Wagen und gewinnen!

  • „Vorwärts und nicht vergessen, worin unsere Stärke besteht: (...) die Solidarität!" So dichtete zwischen 1929 und 1930 Bertolt Brecht das bekannte Arbeiterlied. Es hat nichts von seiner Aktualität verloren, wenn es gilt, Menschen daran zu erinnern, dass sie alleine wenig ausrichten können. Unser Titelthema über die Zukunft der Geburtshilfe zeigt, dass auch in der aktuellen Krise der klinischen wie außerklinischen Geburtshilfe ein entschlossenes und vor allem gemeinsames Handeln gegen den allgemeinen Trend tatsächlich Gutes bewirken und neue Maßstäbe setzen kann. Ob es die Senkung der Sectioraten im Coesfelder Perinatalzentrum Level I ist (S. 26 ff.), ein tragfähiges Arbeitskonzept eines Teams von Beleghebammen in Hamburg (S. 32 ff.) oder die langsam, aber sicher steigende Zahl von Hebammenkreißsälen und deren Geburtenzahlen (S. 38 ff.) – solche Erfolgsgeschichten sind nur möglich, weil alle Beteiligten gemeinsam an einem Strang gezogen haben.
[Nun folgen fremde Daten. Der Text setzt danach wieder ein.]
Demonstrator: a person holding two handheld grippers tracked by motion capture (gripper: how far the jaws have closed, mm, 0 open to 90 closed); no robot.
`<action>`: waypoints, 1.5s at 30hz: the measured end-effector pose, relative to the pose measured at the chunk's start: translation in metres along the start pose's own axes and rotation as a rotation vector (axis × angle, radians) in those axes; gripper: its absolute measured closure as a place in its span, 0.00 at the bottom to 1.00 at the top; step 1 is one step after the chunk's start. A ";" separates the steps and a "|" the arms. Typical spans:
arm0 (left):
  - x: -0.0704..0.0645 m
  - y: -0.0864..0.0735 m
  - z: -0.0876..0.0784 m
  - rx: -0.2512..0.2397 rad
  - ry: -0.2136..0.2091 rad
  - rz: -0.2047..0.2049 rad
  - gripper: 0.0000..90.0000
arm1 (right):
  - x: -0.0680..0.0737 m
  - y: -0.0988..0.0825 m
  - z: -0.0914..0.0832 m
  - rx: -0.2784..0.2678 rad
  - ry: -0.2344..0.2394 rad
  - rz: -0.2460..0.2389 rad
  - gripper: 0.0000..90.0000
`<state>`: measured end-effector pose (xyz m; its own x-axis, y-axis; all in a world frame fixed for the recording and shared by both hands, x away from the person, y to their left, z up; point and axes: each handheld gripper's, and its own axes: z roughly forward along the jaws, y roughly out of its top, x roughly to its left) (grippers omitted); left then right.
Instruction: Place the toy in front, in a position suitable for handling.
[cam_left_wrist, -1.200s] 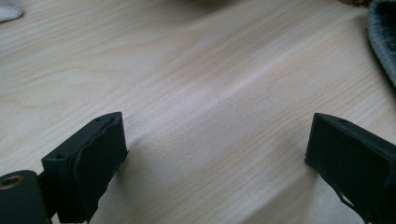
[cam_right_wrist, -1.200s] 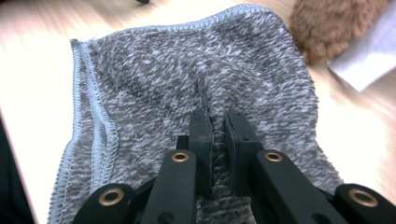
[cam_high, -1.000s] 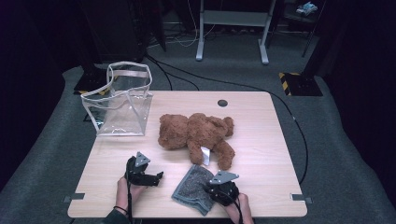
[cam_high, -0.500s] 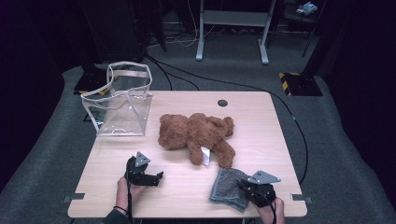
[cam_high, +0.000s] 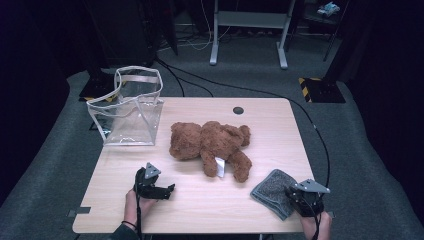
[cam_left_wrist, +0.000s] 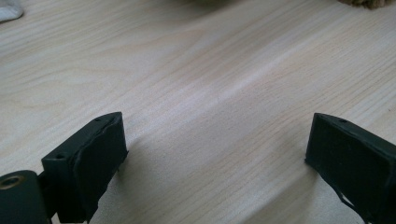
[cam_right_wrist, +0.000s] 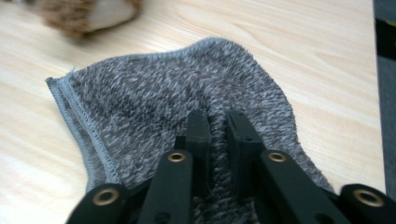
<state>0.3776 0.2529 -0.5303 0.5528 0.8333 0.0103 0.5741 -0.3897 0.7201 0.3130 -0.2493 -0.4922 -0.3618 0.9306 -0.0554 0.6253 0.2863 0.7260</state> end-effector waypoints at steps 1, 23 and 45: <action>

Und sie sind zukunftsweisende Beispiele, in denen Hebammen nicht auf Hilfe von oben warteten, sondern selbst neue Strategien entwickelten und umsetzten.

    Natürlich muss weiter berufspolitisch und gesellschaftlich für menschliche und sichere Rahmenbedingungen in der Geburtshilfe in Deutschland gekämpft werden. Aber mit gelingenden Projekten lässt sich besser Politik machen als mit Jammern und Klagen. Gute Vorbilder sind schwer zu entkräften. Sie zeigen, was Menschen brauchen und was engagierte Teams schaffen können. Auch für den Nachwuchs in unserem Beruf sind gute Beispiele notwendig und motivierend. So haben Kliniken mit einer attraktiven Geburtshilfe weniger Probleme, neue Hebammen einzustellen. In Zeiten des Hebammenmangels kann dies ein starkes Argument sein, um Klinik- oder Kreißsaalleitungen von neuen Wegen zu überzeugen.

    Alleine zu kämpfen macht müde und schwach, ob freiberuflich oder in der Klinik. Im Team lässt es sich besser arbeiten und wirtschaften. Es ist Zeit, die gemeinsamen Interessen herauszufinden und konsequent zu verfolgen und für die eigenen Bedürfnisse einzutreten – miteinander und solidarisch. Wer die Last teilt und Kompetenzen und Ressourcen mit anderen zusammen nutzt, hat die besseren Chancen, gestärkt aus Krisen wie den aktuellen Umstrukturierungen in der Kliniklandschaft, der Freiberuflichkeit und der Geburtshilfe hervorzugehen. Wer es nicht versucht, hat schon verloren.

    Interdisziplinäre Verständigung, evidenzbasiertes Arbeiten, Kooperation statt Konkurrenz und Teambildung anstelle des vereinzelten Kämpfens sind wichtig für eine erfolgreiche Wandlung. Ein klares Ziel und das konsequente Handeln danach ebenso. Oder um es mit der Frauenkabarettgruppe Missfits zu sagen: „Wennze weiß, watte wills, musse machen, datte hinkomms!"